Segment Open

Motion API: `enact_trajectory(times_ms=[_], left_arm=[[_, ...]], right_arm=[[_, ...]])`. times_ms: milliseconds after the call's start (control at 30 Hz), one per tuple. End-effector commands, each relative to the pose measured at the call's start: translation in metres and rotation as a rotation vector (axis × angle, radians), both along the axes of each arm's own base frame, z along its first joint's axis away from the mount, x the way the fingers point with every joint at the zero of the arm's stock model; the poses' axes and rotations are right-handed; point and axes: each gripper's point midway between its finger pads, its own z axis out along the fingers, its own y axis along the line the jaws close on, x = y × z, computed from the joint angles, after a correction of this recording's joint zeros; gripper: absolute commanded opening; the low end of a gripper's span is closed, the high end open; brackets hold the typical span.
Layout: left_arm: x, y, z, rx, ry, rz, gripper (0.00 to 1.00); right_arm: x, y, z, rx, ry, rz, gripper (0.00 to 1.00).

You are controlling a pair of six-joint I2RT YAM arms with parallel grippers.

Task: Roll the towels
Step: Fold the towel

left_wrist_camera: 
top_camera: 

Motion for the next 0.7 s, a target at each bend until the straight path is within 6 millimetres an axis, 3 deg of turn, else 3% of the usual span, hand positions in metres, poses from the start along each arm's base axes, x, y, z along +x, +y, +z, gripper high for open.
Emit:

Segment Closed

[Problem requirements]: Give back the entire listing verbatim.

[Reply]:
Motion API: `enact_trajectory(times_ms=[_], left_arm=[[_, ...]], right_arm=[[_, ...]])`. times_ms: milliseconds after the call's start (control at 30 Hz), one per tuple. End-effector commands, each relative to the pose measured at the call's start: translation in metres and rotation as a rotation vector (axis × angle, radians), both along the axes of each arm's own base frame, z along its first joint's axis away from the mount, x the way the fingers point with every joint at the zero of the arm's stock model; the poses' axes and rotations are right-handed; point and axes: each gripper's point midway between its finger pads, its own z axis out along the fingers, its own y axis along the line the jaws close on, x = y × z, computed from the joint angles, after a correction of this recording's joint zeros; gripper: absolute commanded opening; the low end of a gripper's span is closed, the high end open; brackets hold the typical span.
Layout: left_arm: x, y, z, rx, ry, rz, gripper (0.00 to 1.00); right_arm: x, y, z, rx, ry, rz, gripper (0.00 to 1.00).

You are controlling a pair of six-joint I2RT YAM arms with parallel grippers.

Task: Roll the towels
Step: Fold the towel

left_wrist_camera: 
top_camera: 

Motion for the next 0.7 s, a target at each bend until the straight path is within 6 millimetres an axis, 3 deg of turn, else 3% of the usual span, hand positions in metres, poses from the start along each arm's base axes, x, y, z along +x, +y, +z, gripper high for open.
Emit:

This answer requires no additional content.